◆ **PROBLEM REQUIREMENTS**
Exact copies of the records below are required.

─── TASK INPUTS ───

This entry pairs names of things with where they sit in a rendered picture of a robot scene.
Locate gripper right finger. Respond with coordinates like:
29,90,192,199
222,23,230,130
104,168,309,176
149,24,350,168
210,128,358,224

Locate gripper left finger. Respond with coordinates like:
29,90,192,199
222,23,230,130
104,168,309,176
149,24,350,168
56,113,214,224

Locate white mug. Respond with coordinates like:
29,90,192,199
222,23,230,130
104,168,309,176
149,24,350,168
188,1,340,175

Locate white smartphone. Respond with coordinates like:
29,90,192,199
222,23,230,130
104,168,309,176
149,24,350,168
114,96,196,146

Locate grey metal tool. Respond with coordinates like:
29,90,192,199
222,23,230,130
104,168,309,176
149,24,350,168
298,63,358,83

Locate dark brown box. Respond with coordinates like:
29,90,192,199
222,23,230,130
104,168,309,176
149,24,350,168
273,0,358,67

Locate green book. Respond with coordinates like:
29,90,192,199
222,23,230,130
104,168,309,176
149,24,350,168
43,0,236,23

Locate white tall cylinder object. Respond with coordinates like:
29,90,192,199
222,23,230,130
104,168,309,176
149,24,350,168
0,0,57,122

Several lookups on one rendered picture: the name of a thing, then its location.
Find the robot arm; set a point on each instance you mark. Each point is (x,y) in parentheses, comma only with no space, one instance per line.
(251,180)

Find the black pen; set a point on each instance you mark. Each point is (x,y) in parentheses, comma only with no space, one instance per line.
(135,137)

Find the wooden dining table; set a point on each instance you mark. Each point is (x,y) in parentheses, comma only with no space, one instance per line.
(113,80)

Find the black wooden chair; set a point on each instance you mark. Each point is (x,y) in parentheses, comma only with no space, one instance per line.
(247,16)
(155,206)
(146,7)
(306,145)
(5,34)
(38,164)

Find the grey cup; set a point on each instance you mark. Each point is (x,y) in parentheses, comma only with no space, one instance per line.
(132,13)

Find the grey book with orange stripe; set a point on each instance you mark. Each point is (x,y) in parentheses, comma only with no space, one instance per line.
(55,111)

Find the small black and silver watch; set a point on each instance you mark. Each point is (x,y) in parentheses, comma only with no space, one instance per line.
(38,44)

───

◆ **WRITTEN REPLY**
This entry pairs names of things with where they sit in a rendered picture of a robot scene.
Locate gripper right finger. Respond with coordinates like:
29,90,192,199
222,23,230,130
104,168,309,176
149,24,350,168
210,128,358,224

Locate gripper left finger. Respond with coordinates like:
29,90,192,199
222,23,230,130
104,168,309,176
149,24,350,168
56,113,214,224

Locate white mug. Respond with coordinates like:
29,90,192,199
222,23,230,130
104,168,309,176
149,24,350,168
188,1,340,175

Locate white smartphone. Respond with coordinates like:
29,90,192,199
222,23,230,130
104,168,309,176
149,24,350,168
114,96,196,146

Locate grey metal tool. Respond with coordinates like:
29,90,192,199
222,23,230,130
104,168,309,176
149,24,350,168
298,63,358,83

Locate dark brown box. Respond with coordinates like:
29,90,192,199
222,23,230,130
104,168,309,176
149,24,350,168
273,0,358,67

Locate green book. Respond with coordinates like:
29,90,192,199
222,23,230,130
104,168,309,176
149,24,350,168
43,0,236,23

Locate white tall cylinder object. Respond with coordinates like:
29,90,192,199
222,23,230,130
104,168,309,176
149,24,350,168
0,0,57,122

Several lookups on one rendered picture: the name of a thing, then its location.
Find the robot arm; set a point on each instance you mark. Each point is (x,y) in parentheses, comma only with no space, one instance per line.
(251,180)

Find the black pen; set a point on each instance you mark. Each point is (x,y) in parentheses, comma only with no space, one instance per line.
(135,137)

Find the wooden dining table; set a point on each instance you mark. Each point is (x,y) in parentheses, comma only with no space, one instance per line.
(113,80)

Find the black wooden chair; set a point on each instance you mark. Each point is (x,y) in parentheses, comma only with no space, one instance per line.
(247,16)
(155,206)
(146,7)
(306,145)
(5,34)
(38,164)

Find the grey cup; set a point on each instance you mark. Each point is (x,y) in parentheses, comma only with no space, one instance per line.
(132,13)

Find the grey book with orange stripe; set a point on each instance you mark. Each point is (x,y) in parentheses, comma only with no space, one instance per line.
(55,111)

Find the small black and silver watch; set a point on each instance you mark. Each point is (x,y) in parentheses, comma only with no space, one instance per line.
(38,44)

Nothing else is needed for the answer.